Dienstag, 25. Juni 2024

Mit dem Ziel der Vergleichbarkeit?!


Dieses Lied ist schon oft gesungen worden. Weil es mich aber wieder ein paar Tage gedanklich blockiert hat, schreibe ich jetzt darüber, um mit der Sache abzuschließen.

Es geht um das Auswahlgespräch vor knapp einer Woche. Mir ist bewusst (aber immer erst hinterher), dass es eines von der Sorte war, wo die Schule schon jemanden für den Vertretungsbedarf hat, aber trotzdem pro forma die Auswahlgespräche durchführen muss. Ich kenne das, weil ich oft genug in der anderen Rolle war - man wollte mich behalten, und Schulen finden dann Wege, mögliche Kandidaten abzuwimmeln. 

Was mich aber gestört hat, war die Form des Gesprächs, und ein Satz, der immer wieder gefallen ist.

"Sie haben jetzt dreißig Minuten, sich zu diesen sechs Fragen zu äußern. Das machen wir mit allen Bewerbern so, für die bessere Vergleichbarkeit."

"Darf ich auch etwas sagen, was nichts mit den Fragen zu tun hat?" - "Nein, beziehen sie sich bitte nur auf die Fragen, für die Vergleichbarkeit."

"Wir [die Auswahlrunde aus Fachvorsitzenden, Gleichstellungsbeauftragter und Schulleitung] sagen in diesem Gespräch gar nichts. So können wir die Kandidaten besser vergleichen."

In der Theorie klingt es gut, dass jeder, der sich bewirbt, den gleichen Fragenkatalog abarbeiten soll. Wenn ich aber weiß - oder besser gesagt wüsste - dass ein Bewerber Autist ist, dann muss ich die Gesprächsform etwas anpassen, zwecks Chancengleichheit. Es ist ein kleiner, aber feiner Unterschied zwischen Vergleichbarkeit und Chancengleichheit.
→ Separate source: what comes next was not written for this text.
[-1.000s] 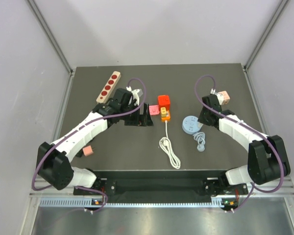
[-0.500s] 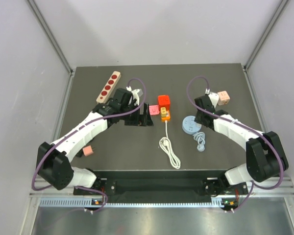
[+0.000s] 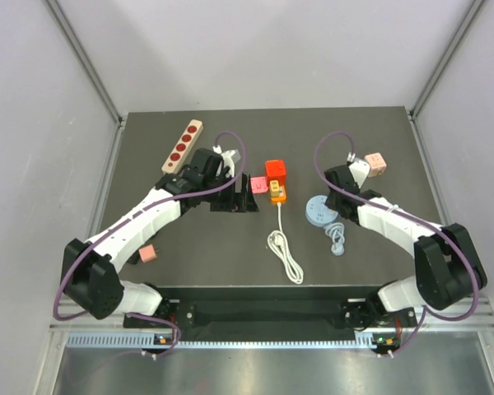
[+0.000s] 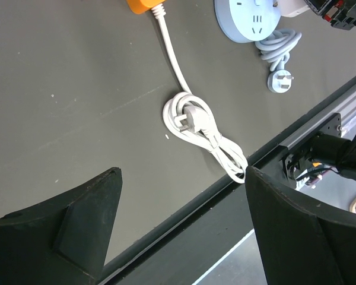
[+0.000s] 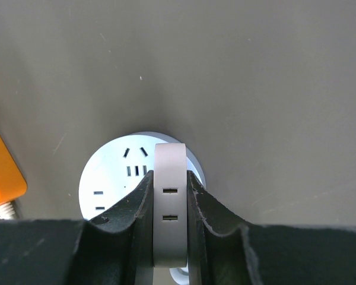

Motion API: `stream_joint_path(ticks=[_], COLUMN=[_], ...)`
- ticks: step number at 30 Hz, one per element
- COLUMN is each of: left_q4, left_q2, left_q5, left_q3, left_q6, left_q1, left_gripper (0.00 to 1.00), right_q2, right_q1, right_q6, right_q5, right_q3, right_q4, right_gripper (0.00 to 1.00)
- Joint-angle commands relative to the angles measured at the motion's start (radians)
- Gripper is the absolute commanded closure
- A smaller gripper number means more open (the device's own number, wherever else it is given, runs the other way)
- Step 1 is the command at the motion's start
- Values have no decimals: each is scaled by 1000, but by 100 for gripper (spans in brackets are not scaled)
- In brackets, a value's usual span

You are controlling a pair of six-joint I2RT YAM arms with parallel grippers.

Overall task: Insert the plug
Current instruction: Insert the plug into the socket.

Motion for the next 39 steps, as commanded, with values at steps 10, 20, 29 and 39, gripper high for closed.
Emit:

Ein Autist kann große Probleme haben mit Fragen wie "Wie würden sie in Latein den Übergang von der Spracherwerbsphase in die Lektürephase Schüler ansprechend gestalten?"

Das kann ich nicht beantworten. Dazu muss ich wissen, wer meine SchülerInnen sind, wie sie aussehen, was sie für Interessen haben. Mein Theory of Mind-Defizit sorgt dafür, dass ich diese Frage nicht beantworten kann. Wenn dann fünf von sechs Fragen so gestellt sind, hat der Autist keine Chance.

Das ist wie in der Geschichte Das Springseil. Die Geschichte ist vollkommen absurd, ganz klar - aber leider authentisch. In der Story soll eine Sportklasse eine Springseilprüfung ablegen, und für die Vergleichbarkeit bekommt jeder die gleiche Aufgabe und das gleiche Springseil. Blöd nur, dass eine Schülerin nur einen Arm hat und die geforderten Aufgaben nicht erfüllen kann.

Noch einmal: Gute Vergleichbarkeit und Chancengleichheit sind zwei verschiedene Dinge. Ich wünschte, mehr Schulen würden sich die Mühe machen, das umzusetzen.

post scriptum: Lily, ich antworte Dir! Brauchte nur etwas Zeit wegen der Blockade.